Mau gosto

Mau gosto

Não foram as faltas cometidas em Neymar, o pênalti perdido por Lionel Messi, os gols de Cristiano Ronaldo ou a presença do árbitro de vídeo nesta Copa do Mundo de 2018 que chamaram a atenção nas redes sociais. O destaque da primeira fase da competição, para o Brasil, veio de fora dos gramados. E não foi dos melhores: o vídeo que mostra um grupo de torcedores fazendo piada de mau gosto com uma jovem russa.

Na gravação, os brasileiros gritam, em repetição, alusões ao órgão sexual feminino, junto da estrangeira.
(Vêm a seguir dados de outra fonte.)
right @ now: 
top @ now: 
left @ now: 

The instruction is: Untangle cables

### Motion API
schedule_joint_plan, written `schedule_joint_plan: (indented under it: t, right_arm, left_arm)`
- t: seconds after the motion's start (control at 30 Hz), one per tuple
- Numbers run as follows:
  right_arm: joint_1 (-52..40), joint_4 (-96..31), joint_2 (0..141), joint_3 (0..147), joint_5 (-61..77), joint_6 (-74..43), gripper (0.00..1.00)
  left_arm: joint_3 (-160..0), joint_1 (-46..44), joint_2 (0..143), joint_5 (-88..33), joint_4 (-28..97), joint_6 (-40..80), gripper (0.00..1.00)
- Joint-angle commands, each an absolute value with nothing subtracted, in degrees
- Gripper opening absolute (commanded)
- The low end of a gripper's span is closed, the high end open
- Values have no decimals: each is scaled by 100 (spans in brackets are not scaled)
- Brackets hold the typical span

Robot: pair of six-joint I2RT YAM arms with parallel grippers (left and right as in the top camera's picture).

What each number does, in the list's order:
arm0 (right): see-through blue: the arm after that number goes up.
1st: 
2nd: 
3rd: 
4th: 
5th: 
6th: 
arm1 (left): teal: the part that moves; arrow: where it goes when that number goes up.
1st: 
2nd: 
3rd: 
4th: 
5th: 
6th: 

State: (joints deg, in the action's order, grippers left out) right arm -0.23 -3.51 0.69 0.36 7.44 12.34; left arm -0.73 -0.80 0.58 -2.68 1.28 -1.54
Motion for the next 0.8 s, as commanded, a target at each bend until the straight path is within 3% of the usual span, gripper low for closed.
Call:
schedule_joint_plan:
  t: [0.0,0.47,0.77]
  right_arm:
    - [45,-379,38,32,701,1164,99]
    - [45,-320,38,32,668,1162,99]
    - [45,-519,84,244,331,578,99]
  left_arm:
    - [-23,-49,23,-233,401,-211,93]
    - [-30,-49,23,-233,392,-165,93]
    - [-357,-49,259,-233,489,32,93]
A publicação tomou proporções inesperadas pelos protagonistas, que agora sofrem as consequências de uma infantilidade que cruzou fronteiras.

Alguns dos participantes da “brincadeira” deram entrevistas e comentaram a repercussão gigantesca do caso. Um deles classificou como uma “tempestade em copo d’água”, afirmando que a jovem russa não foi obrigada a participar da piada e que o fez porque quis – inclusive, sabendo o que significam as expressões ditas.
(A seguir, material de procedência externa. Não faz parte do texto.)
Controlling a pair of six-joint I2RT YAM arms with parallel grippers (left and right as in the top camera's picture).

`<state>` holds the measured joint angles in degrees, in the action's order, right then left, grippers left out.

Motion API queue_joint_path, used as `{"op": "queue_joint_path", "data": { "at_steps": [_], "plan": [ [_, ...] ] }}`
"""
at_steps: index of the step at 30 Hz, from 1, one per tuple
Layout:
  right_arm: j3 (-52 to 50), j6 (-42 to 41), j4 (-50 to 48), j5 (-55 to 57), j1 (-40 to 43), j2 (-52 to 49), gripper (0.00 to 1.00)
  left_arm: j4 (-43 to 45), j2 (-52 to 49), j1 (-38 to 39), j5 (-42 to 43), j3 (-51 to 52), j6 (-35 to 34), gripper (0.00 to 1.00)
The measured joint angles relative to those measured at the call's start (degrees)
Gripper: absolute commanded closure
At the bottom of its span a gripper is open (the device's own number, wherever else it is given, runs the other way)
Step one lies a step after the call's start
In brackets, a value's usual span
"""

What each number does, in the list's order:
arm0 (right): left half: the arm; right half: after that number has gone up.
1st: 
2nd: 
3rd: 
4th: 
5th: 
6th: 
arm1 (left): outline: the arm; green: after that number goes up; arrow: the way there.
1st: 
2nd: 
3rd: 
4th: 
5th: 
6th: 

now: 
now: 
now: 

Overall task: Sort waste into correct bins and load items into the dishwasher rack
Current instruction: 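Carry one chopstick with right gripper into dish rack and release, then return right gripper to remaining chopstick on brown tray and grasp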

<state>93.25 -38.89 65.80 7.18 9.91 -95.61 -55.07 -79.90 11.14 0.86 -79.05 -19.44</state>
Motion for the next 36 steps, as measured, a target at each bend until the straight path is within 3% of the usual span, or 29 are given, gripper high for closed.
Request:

Segundo dados da Fundação Getúlio Vargas, divulgados pelo jornalista Ancelmo Gois, no jornal O Globo, em quatro dias, foram 55 mil menções ao caso no Twitter. A estatística chegou a 30 tuítes por minuto em um dos períodos analisados. E as publicações (ou, pelo menos, a esmagadora maioria delas) condenaram os brasileiros. 

Quando publicamos, nas redes sociais da Revide, a notícia de que o Ministério do Turismo condenou o comportamento dos brasileiros e classificou a atitude como misógina, recebemos o comentário de um internauta que prosseguiu na brincadeira (se é que a ação pode ser assim considerada). O usuário da rede fez menção à música cantada no vídeo.

Essa atitude nos faz repensar o real papel dos veículos de comunicação, nos tempos atuais. Será que a nossa tarefa, em uma terra virtual sem lei, é apenas informar? Será que não cabe a nós, também, contribuir com a formação dos cidadãos? Sabemos que, até agora, apenas reproduzir notícias e tentar, minimamente, oferecer conteúdo informativo aos leitores e internautas tem parecido função incompleta a nós, jornalistas. Há uma lacuna no respeito e nas relações sociais que não temos encontrado meios de preencher.

É fato que o mundo anda bem politicamente correto, o que impede certo tipo de humor antes propagado à exaustão. As piadas que faziam referências a negros, gordos, loiras, ou estereotipam qualquer ser humano, eram repetidas com frequência – e até faziam sucesso. Hoje, há quem diga que o mundo está chato, que falta “senso de humor”. 
A história dá grandes exemplos de artistas que faziam e fazem piadas sem desrespeitar uma classe, um gênero, um sexo ou tipos de corpos. Dá para ser engraçado sem invadir o espaço do outro, mas também dá para invadir o espaço do outro sem ser engraçado – e essa é uma opção que jamais deveria ser considerada.